*Prompt*. Without including the pictures, copy each line below exactly as it reads.
++++++
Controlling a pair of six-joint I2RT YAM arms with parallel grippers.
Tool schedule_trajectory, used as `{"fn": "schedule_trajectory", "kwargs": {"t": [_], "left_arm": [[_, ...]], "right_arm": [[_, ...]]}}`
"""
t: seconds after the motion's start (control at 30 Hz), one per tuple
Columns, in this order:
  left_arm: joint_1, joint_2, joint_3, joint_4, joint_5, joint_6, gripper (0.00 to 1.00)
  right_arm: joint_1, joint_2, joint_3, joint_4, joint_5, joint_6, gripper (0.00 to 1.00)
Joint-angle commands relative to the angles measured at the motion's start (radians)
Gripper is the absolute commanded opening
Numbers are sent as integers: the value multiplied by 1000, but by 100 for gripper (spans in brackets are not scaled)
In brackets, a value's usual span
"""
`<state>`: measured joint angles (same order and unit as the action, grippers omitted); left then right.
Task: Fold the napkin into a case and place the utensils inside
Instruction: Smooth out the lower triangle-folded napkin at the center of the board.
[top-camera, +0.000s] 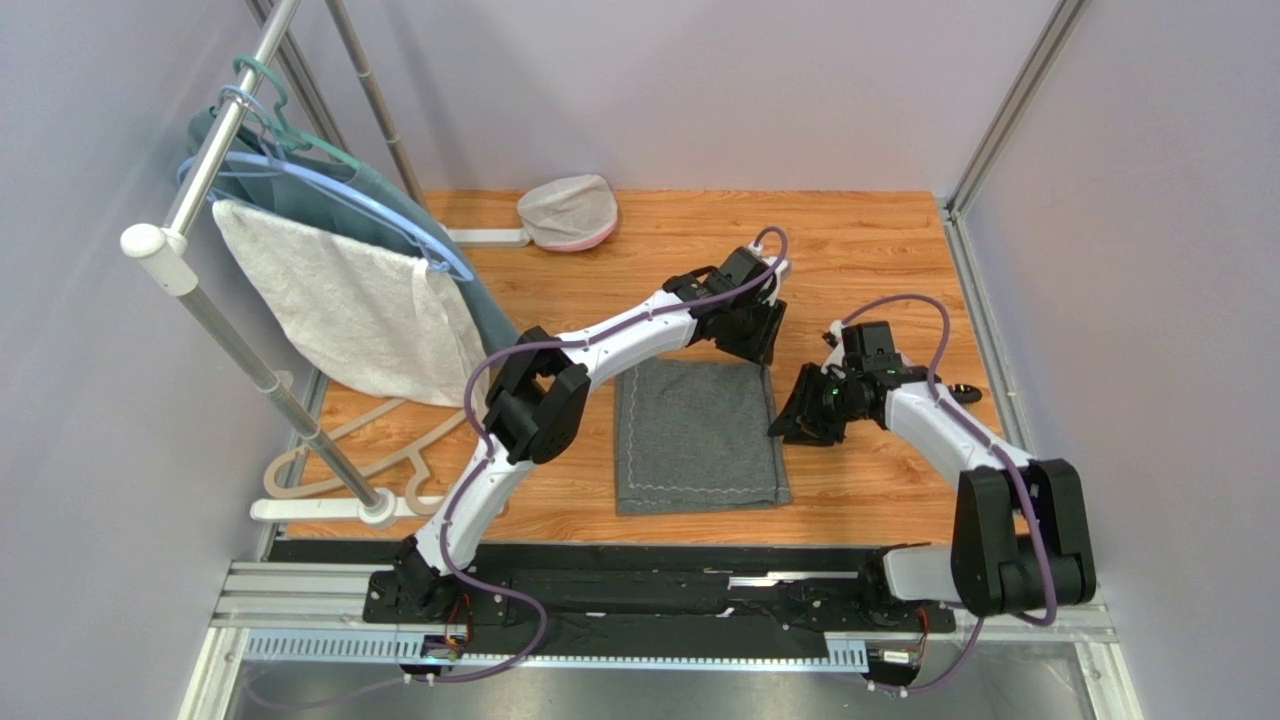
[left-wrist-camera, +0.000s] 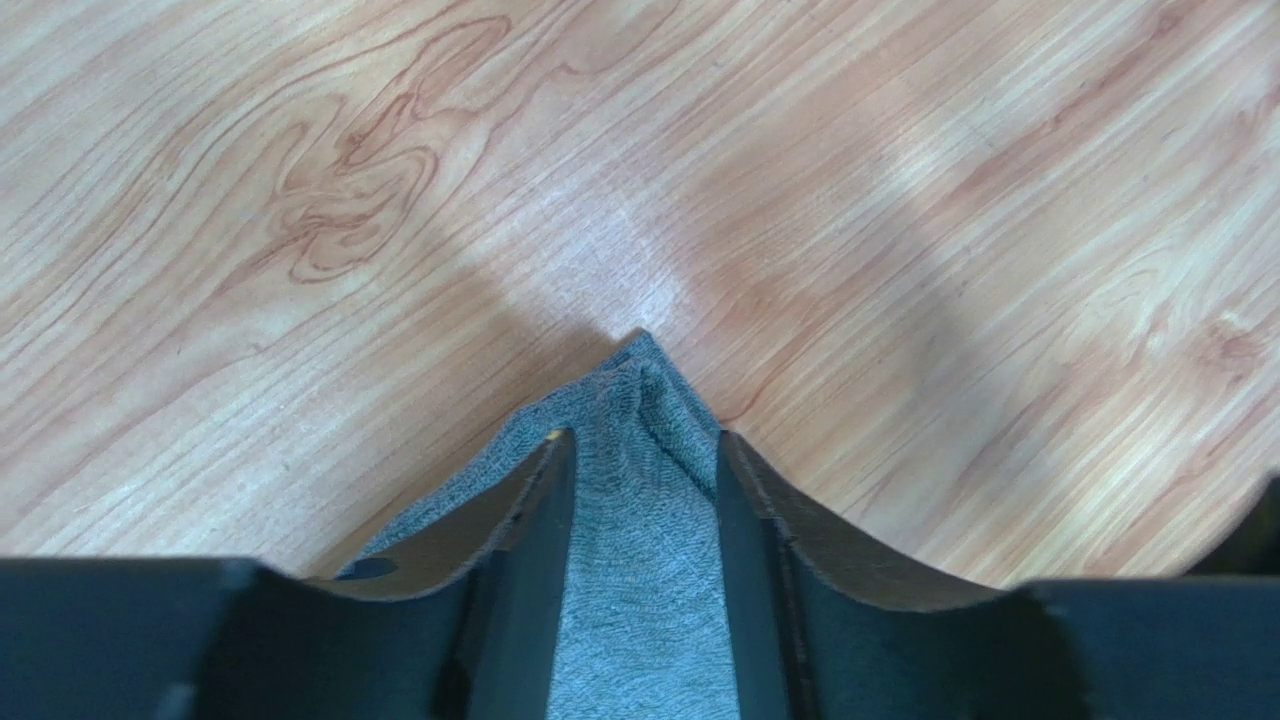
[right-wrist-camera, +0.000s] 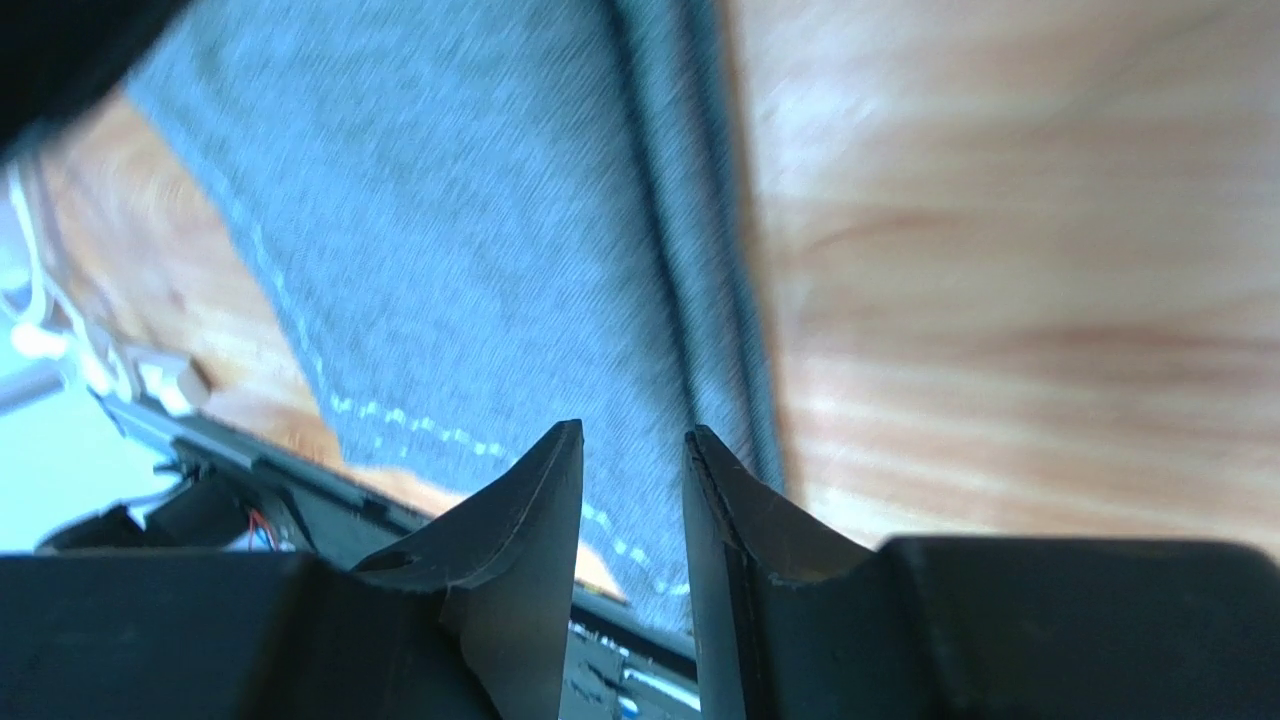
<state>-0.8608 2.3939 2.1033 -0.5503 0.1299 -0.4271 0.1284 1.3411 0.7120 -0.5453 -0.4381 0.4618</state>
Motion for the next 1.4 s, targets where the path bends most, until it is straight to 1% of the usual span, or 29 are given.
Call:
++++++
*Finished task*.
Controlling a pair of six-joint I2RT YAM arms with parallel grippers.
Tool schedule_trajectory, used as `{"fn": "schedule_trajectory", "kwargs": {"t": [_], "left_arm": [[_, ...]], "right_arm": [[_, ...]]}}`
"""
t: seconds after the motion's start (control at 30 Hz), one per tuple
Columns, in this order:
  left_arm: joint_1, joint_2, joint_3, joint_4, joint_5, joint_6, gripper (0.00 to 1.00)
  right_arm: joint_1, joint_2, joint_3, joint_4, joint_5, joint_6, gripper (0.00 to 1.00)
Joint-angle commands relative to the angles measured at the motion's start (radians)
Gripper is the absolute commanded opening
Numbers are sent as integers: the value multiplied by 1000, but by 100 for gripper (spans in brackets are not scaled)
In brackets, a value's usual span
"""
`<state>`: measured joint angles (same order and unit as the action, grippers omitted); left then right.
Task: Fold the napkin into a case and place the utensils inside
Instruction: Smooth out the lower triangle-folded napkin at the center of the board.
[top-camera, +0.000s] 
[left-wrist-camera, +0.000s] 
[right-wrist-camera, +0.000s] 
<state>-0.8608 2.3939 2.1033 -0.5503 0.1299 -0.4271 0.1284 1.3411 0.7120 -0.5453 -0.4381 0.4618</state>
Motion for the next 1.4 s, targets where the path bends most, until it is straight to 1% of the usual span, or 29 are given.
Call:

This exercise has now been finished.